▶ _YOUR INSTRUCTIONS_
Nothing below is to be printed except the lines between the line holding "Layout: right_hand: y" and the line holding "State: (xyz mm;", inclusive, each exactly as it appears.

▶ _DATASET EXTRACT_
####################
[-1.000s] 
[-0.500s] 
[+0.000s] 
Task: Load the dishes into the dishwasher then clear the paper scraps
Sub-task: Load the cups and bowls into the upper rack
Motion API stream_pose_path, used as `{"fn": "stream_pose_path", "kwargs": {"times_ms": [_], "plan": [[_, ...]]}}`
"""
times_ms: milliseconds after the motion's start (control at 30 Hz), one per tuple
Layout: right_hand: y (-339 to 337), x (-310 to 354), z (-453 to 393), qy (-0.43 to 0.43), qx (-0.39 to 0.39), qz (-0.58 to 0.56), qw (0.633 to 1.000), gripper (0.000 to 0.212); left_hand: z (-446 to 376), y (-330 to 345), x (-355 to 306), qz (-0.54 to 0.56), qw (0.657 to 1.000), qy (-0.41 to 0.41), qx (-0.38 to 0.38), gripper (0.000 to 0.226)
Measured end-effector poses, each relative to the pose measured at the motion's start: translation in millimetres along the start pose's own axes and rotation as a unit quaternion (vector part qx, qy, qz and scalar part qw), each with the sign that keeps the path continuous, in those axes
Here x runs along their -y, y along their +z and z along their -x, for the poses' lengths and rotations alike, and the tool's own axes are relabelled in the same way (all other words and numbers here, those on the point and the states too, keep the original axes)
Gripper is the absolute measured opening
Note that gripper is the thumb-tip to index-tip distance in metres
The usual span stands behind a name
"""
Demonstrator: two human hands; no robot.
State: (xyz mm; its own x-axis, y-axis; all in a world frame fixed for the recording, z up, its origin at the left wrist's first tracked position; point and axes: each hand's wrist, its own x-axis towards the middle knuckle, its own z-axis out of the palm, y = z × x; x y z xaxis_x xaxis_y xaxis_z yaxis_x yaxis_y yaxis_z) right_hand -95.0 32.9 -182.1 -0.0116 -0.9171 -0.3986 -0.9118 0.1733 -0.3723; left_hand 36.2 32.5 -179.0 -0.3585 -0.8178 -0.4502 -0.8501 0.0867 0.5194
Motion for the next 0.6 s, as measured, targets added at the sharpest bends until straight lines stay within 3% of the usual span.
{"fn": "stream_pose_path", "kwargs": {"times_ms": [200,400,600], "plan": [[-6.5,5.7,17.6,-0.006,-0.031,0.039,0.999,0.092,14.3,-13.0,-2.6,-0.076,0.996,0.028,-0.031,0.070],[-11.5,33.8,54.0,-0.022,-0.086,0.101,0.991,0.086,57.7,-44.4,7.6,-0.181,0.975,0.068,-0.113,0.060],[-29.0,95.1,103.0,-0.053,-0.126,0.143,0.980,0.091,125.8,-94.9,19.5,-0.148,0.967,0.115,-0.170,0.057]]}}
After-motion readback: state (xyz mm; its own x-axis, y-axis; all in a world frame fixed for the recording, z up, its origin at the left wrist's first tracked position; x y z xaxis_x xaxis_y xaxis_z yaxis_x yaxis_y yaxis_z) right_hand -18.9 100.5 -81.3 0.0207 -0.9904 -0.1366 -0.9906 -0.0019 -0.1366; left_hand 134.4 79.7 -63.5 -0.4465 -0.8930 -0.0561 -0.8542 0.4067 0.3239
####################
▶ _RESULT OF THIS TASK_
Layout: right_hand: y (-339 to 337), x (-310 to 354), z (-453 to 393), qy (-0.43 to 0.43), qx (-0.39 to 0.39), qz (-0.58 to 0.56), qw (0.633 to 1.000), gripper (0.000 to 0.212); left_hand: z (-446 to 376), y (-330 to 345), x (-355 to 306), qz (-0.54 to 0.56), qw (0.657 to 1.000), qy (-0.41 to 0.41), qx (-0.38 to 0.38), gripper (0.000 to 0.226)
Measured end-effector poses, each relative to the pose measured at the motion's start: translation in millimetres along the start pose's own axes and rotation as a unit quaternion (vector part qx, qy, qz and scalar part qw), each with the sign that keeps the path continuous, in those axes
Here x runs along their -y, y along their +z and z along their -x, for the poses' lengths and rotations alike, and the tool's own axes are relabelled in the same way (all other words and numbers here, those on the point and the states too, keep the original axes)
Gripper is the absolute measured opening
Note that gripper is the thumb-tip to index-tip distance in metres
The usual span stands behind a name
"""
Demonstrator: two human hands; no robot.
State: (xyz mm; its own x-axis, y-axis; all in a world frame fixed for the recording, z up, its origin at the left wrist's first tracked position; point and axes: each hand's wrist, its own x-axis towards the middle knuckle, its own z-axis out of the palm, y = z × x; x y z xaxis_x xaxis_y xaxis_z yaxis_x yaxis_y yaxis_z) right_hand -95.0 32.9 -182.1 -0.0116 -0.9171 -0.3986 -0.9118 0.1733 -0.3723; left_hand 36.2 32.5 -179.0 -0.3585 -0.8178 -0.4502 -0.8501 0.0867 0.5194

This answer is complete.